WORK REQUEST: Count the lines in the listing below that hold the string "this". Reply with the number alone.

SOURCE INFORMATION:
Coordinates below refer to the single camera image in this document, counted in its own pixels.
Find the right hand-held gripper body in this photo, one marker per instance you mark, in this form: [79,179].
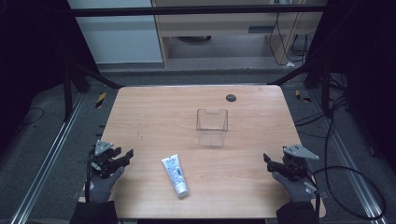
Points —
==
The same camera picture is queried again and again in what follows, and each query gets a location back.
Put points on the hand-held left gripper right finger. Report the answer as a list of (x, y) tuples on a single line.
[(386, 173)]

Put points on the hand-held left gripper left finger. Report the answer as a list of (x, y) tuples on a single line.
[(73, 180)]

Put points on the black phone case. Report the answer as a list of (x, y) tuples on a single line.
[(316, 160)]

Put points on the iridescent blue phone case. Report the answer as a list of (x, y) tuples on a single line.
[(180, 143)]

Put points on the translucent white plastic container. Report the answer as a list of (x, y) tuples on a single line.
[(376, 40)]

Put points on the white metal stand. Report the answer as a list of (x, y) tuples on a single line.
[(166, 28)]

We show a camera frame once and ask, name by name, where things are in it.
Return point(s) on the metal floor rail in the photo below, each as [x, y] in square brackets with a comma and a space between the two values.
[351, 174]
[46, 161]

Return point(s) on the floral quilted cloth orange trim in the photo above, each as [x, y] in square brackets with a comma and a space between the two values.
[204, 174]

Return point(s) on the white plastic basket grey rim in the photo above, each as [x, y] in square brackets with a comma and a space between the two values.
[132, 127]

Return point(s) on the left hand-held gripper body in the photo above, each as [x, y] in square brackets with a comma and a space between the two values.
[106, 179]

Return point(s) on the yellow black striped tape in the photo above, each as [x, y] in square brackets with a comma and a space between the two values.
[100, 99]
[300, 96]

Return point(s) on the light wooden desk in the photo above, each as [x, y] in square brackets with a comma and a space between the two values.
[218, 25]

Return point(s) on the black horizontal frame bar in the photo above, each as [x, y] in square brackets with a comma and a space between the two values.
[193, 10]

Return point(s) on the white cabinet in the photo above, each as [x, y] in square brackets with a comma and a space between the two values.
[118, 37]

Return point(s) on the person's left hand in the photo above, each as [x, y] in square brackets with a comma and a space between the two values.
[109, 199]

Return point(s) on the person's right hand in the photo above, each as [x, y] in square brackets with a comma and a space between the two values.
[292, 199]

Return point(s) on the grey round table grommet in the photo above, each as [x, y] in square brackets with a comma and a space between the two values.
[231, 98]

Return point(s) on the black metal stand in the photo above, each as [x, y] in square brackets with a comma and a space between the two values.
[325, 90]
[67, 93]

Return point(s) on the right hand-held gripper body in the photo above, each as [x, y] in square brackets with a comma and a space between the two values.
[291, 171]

RESULT OF THE TASK: 2